All entries are to be quoted exactly; the images stay out of the copy.

── Data to process

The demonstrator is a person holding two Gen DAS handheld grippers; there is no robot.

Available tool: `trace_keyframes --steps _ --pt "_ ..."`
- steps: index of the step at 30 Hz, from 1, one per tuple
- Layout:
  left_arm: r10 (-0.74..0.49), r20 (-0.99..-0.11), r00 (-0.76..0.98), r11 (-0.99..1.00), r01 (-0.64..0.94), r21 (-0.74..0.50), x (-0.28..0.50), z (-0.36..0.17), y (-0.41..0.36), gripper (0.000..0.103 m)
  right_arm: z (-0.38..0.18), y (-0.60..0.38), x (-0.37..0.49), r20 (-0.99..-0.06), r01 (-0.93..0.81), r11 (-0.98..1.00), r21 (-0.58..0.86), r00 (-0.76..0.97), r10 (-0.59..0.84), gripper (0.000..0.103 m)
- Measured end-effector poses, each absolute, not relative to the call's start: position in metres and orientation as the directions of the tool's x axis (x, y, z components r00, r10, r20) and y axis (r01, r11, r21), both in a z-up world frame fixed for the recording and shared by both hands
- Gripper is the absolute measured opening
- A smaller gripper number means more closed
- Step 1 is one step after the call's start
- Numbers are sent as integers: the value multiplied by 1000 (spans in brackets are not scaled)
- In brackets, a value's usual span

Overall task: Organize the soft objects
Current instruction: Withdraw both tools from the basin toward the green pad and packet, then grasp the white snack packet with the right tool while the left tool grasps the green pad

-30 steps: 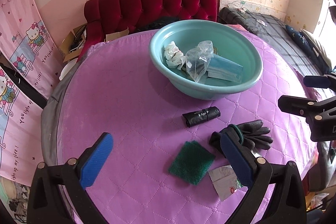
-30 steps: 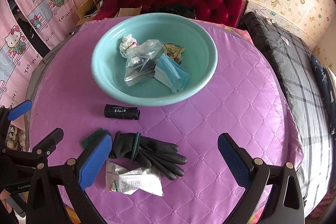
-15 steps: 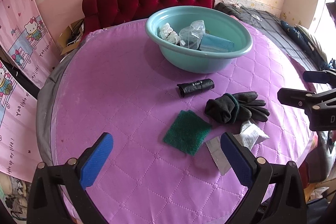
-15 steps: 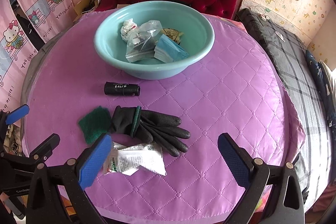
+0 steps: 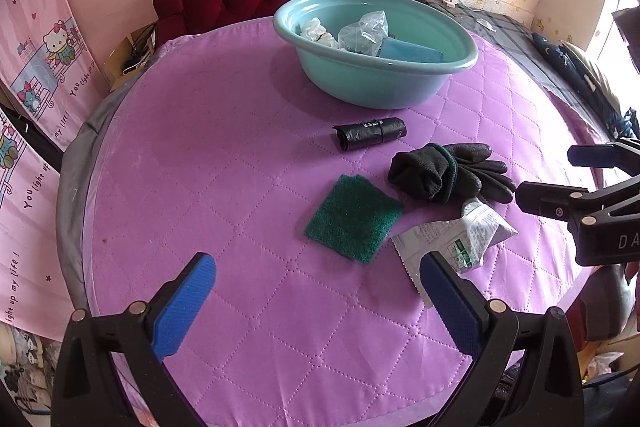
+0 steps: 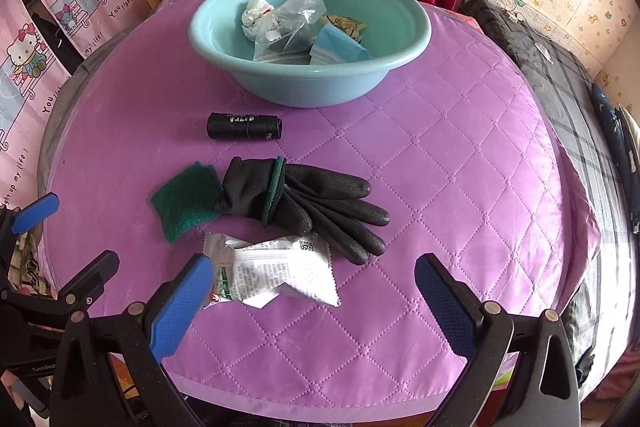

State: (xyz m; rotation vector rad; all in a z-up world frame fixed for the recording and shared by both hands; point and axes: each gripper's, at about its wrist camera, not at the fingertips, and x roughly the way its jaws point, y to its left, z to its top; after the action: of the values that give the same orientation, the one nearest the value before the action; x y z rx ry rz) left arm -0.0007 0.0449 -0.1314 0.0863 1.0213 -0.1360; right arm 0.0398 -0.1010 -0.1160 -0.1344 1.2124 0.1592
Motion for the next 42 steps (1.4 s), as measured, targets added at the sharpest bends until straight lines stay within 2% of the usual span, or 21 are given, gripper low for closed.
trace_keyframes --steps 21,35,37,38,39,42 --pt "-81 -886 457 984 181 3 -1 -157 53 103 -186 -67 49 -978 -223 974 28 196 73 103" --pt "-90 -909 407 984 176 -19 0 -179 57 103 -222 -48 62 -983 -201 979 22 174 58 102" --pt "-94 -912 400 984 175 -25 1 -182 57 103 -222 -51 61 -983 -191 981 26 176 61 93" --pt "-97 -913 397 984 175 -28 2 -183 57 103 -220 -53 59 -982 -188 982 30 178 64 83" --pt "-99 -913 396 984 175 -31 2 -184 57 103 -220 -55 58 -981 -188 981 47 177 81 77" --pt "-101 -915 390 982 184 -30 3 -185 53 103 -214 -59 54 -979 -194 978 81 171 115 69"
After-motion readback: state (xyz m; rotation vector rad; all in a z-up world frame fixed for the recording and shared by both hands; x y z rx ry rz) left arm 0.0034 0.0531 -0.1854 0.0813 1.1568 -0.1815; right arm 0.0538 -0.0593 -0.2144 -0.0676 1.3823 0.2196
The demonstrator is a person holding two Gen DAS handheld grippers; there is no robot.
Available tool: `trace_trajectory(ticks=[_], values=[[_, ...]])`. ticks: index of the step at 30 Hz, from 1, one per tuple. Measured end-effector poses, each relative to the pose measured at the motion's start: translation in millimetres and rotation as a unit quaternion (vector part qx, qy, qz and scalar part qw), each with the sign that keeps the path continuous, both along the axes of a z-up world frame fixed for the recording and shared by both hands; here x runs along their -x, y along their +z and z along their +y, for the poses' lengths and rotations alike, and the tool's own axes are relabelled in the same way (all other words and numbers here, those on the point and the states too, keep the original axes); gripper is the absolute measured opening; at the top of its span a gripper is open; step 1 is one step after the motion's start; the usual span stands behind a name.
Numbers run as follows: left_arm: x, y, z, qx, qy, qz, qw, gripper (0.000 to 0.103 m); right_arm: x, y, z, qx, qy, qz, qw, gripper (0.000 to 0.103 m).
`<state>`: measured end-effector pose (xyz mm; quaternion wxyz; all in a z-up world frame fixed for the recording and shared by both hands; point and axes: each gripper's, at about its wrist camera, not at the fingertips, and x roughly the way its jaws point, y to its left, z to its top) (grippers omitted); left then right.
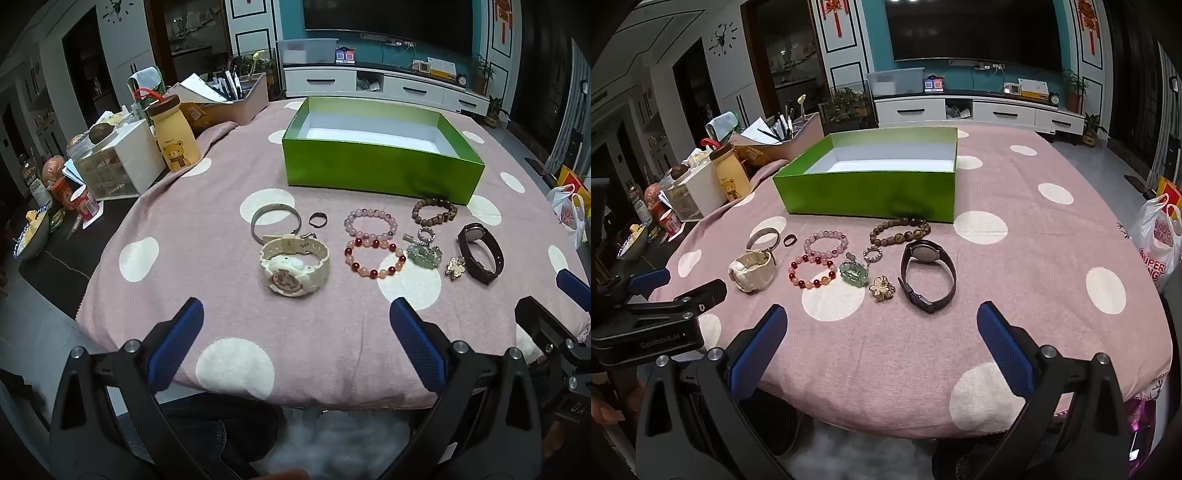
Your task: Organize jewelry
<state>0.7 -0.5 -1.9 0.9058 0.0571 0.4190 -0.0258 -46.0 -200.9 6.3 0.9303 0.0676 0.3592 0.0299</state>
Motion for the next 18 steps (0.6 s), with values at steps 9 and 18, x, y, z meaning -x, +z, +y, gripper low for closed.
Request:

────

**Finished task:**
The demonstrator is a person holding two Gen DAS handheld grippers; there is no robot.

Available tool: `trace_keyframes --steps _ --pt "_ ..."`
- steps: index of the step at 30 Hz, from 1, one per tuple
- Layout:
  left_arm: r10 (-0.74..0.49), r20 (-0.99..-0.11), r00 (-0.76..0.98), r11 (-0.99..1.00), r01 (-0.64..0.94), r21 (-0.74..0.50), x (-0.28..0.50), z (-0.36..0.17), y (-0.41..0.36), gripper (0.000..0.103 m)
  right_arm: z (-0.38..0.18), y (-0.60..0.38), x (-0.37..0.49), r20 (-0.99..-0.06), r01 (-0.93..0.81), r11 (-0.98..1.00), r21 (-0.58..0.86), r00 (-0.76..0.97), r10 (-0.59..0.84), gripper (0.000..0.103 m)
- Measured end-effector poses, each absolute, not relative to the call's start: position in metres and orientation as the directions of the tool's x axis (x, y, z components r00, r10, r20) and y axis (r01, r11, r21), both in a z-up world frame fixed for the recording and shared by both hands
- Gripper is the absolute measured opening
- A smaller gripper number means more closed
- Step 1 is one step after the call's start
- Numbers are sent as integers: the value multiplied by 1000 (spans in brackets are not scaled)
- In brackets, a value's usual span

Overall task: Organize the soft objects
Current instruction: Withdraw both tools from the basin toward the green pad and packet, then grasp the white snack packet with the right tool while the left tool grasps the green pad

-30 steps: 
-30 steps: 
-15 steps: 
-15 steps: 
+0 steps: 
+0 steps: 

State: (xyz m; rotation vector rad; all in a z-up world frame fixed for the recording and shared by both hands; point and axes: each gripper's, at about its wrist camera, not at the fingertips, and x roughly the way its jaws point, y to its left, z to its top; after the action: of the values that give the same orientation, the one nearest the value before the action; x y z rx ry rz) left arm -0.0007 0.0449 -0.1314 0.0863 1.0213 -0.1360; right arm 0.0398 -0.1010 -0.1160 -0.1344 1.2124 0.1592
Motion for the next 42 steps (1.4 s), as measured, targets added at the sharpest bends until straight lines stay within 2% of the usual span, or 21 are given, gripper low for closed.
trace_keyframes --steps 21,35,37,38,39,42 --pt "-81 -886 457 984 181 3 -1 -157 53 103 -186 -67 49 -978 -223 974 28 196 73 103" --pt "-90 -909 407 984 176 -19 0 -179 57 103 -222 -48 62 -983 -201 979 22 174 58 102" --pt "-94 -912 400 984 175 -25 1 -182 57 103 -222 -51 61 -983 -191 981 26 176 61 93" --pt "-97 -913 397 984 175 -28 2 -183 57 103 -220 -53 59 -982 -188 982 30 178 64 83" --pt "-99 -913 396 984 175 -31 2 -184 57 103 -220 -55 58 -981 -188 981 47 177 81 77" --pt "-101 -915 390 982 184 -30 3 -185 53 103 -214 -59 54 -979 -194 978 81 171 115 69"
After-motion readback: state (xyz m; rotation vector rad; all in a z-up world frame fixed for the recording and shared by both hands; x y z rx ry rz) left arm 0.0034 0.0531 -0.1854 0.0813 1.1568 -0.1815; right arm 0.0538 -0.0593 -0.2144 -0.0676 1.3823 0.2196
The demonstrator is a person holding two Gen DAS handheld grippers; there is no robot.
Available tool: `trace_trajectory(ticks=[_], values=[[_, ...]])`. ticks: index of the step at 30 Hz, from 1, one per tuple. Measured end-effector poses, each relative to the pose measured at the motion's start: translation in millimetres and rotation as a unit quaternion (vector part qx, qy, qz and scalar part qw), each with the sign that keeps the path continuous, both along the axes of a z-up world frame fixed for the recording and shared by both hands; here x runs along their -x, y along their +z and z along their +y, for the poses' lengths and rotations alike, and the tool's own axes are relabelled in the same way (all other words and numbers here, those on the point and the states too, keep the original axes); gripper is the absolute measured opening; at the top of its span a gripper is open; step 1 is one step after the motion's start; the usual span stands behind a name.
Numbers run as follows: left_arm: x, y, z, qx, qy, qz, qw, gripper (0.000 to 0.103 m); right_arm: x, y, z, qx, qy, qz, qw, gripper (0.000 to 0.103 m).
`<state>`: measured end-effector pose (xyz mm; quaternion wxyz; all in a z-up world frame fixed for the recording and shared by both hands; point and axes: each gripper's, at about its wrist camera, not at the fingertips, and x roughly the way its jaws point, y to its left, z to its top) (grippers omitted); left then right.
Your task: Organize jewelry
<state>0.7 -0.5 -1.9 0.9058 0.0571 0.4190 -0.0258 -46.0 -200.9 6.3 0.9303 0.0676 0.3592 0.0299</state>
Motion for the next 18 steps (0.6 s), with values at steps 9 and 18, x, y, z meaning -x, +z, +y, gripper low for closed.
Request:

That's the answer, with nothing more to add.